Anleihen vor Zertifikaten und Fonds
Die Berichtswoche gehörte, vom Umsatz her, den Anleihen, gefolgt von Zertifikaten und Fonds und deutlich abgeschlagen Einzelaktien. Kaufseitig bestimmten den Handel vor allem Anleihen, gefolgt von Fonds. Der Hauptgrund für dieses Muster ist, dass eine Vermögensverwaltung mit größeren Depots sich stark auf dem Rentenmarkt engagierte und dabei pro Transaktion größere Summen in die Hand nahm: Darunter befanden sich dann u.a. italienische Staatspapiere sowie Anleihen von Volkswagen. Bei den Fonds waren ausschließlich tracker auf Dax und Euro-Stoxx 50 – long wie short – gefragt, damit auch größere Streuung und Sicherheit als mit Einzelaktien. Verkaufsseitig waren gleichfalls Anleihen Umsatzsieger, gefolgt von Zertifikaten und Aktien.
Smith Nephew führt die Liste der Topkäufe bei Aktien in der Berichtswoche an und schaffte es damit auch unter die first five der meistgekauften Monatsaktien. Das mit Niederlassungen und Vertriebsorganisationen weltweit operierende Unternehmen für Medizintechnik mit Hauptsitz in London wird von Analysten gleichfalls favorisiert. Von 14 Analysten, die Smith & Nephew aktuell bewerteten, gaben 10 eine Kaufempfehlung ab, 8 rateten mit „Hold“ und nur einer mit „Sell“. Kürzlich machten Berichte über ein Übernahmeangebot durch Johnson & Johnson die Runde.

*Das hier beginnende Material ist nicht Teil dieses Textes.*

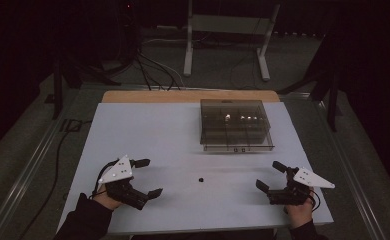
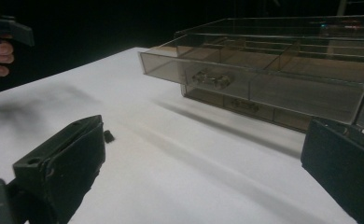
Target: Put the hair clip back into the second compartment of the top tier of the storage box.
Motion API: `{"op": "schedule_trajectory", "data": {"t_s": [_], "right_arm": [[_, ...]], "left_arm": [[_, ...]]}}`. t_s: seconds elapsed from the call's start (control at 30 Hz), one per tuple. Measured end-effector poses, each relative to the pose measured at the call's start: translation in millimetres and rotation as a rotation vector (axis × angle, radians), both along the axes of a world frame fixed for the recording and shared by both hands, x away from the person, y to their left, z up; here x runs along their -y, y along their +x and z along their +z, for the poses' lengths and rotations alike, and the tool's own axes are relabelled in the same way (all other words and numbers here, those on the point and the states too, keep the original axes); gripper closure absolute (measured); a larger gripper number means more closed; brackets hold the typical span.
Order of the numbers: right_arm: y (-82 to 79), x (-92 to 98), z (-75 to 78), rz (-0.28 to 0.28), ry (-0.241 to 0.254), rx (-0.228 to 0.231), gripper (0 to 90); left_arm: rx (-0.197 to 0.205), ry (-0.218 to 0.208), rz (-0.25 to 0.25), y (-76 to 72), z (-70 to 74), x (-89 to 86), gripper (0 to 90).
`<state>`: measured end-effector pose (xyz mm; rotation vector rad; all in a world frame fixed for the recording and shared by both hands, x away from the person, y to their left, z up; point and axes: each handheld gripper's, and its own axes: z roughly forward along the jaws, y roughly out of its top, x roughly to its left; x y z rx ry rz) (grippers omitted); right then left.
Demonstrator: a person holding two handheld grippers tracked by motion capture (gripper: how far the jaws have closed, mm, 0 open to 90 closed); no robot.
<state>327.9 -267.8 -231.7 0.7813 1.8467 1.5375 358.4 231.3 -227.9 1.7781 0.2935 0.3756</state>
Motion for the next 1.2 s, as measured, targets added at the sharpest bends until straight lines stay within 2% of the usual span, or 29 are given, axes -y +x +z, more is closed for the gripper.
{"op": "schedule_trajectory", "data": {"t_s": [0.2,0.47,0.63,0.97,1.2], "right_arm": [[0.1,-0.8,0.0,-0.001,-0.003,0.0,0.0],[0.7,-1.7,-0.6,0.0,-0.005,-0.005,0.0],[0.5,-1.6,-0.5,0.003,0.0,-0.01,0.0],[0.3,-1.6,-0.5,0.006,0.001,-0.012,0.0],[0.5,-2.0,-0.7,0.011,-0.001,-0.016,0.0]], "left_arm": [[-0.011,-0.003,-0.037,4.3,3.3,10.7,0.5],[-0.001,0.0,-0.081,10.6,8.4,27.7,0.4],[-0.008,-0.005,-0.098,16.7,9.6,39.3,0.4],[-0.024,0.0,-0.146,25.2,8.7,65.0,0.4],[-0.036,0.017,-0.174,29.7,1.9,83.4,0.4]]}}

Volkswagen kann sich derzeit nicht über mangelnde Aufmerksamkeit beklagen. Allerdings dürfte Otto Dieselverbraucher spontan kaum auf den Gedanken kommen, dass VW in der Rolle als Kauffavorit im Rampenlicht steht. Das ist eben der feine Unterschiede zwischen Finanzmärkten und dem Rest der Welt: hat das wahre „Underlying“, hier der fahrbare Untersatz, ein Gebrauchswert-Problem, kann sich das auf der Tauschwert-Ebene eines zugeordneten Wertpapiers kauffördernd auswirken. Und das geschah in der Berichtswoche mit der angeführten VW-Bank-Anleihe.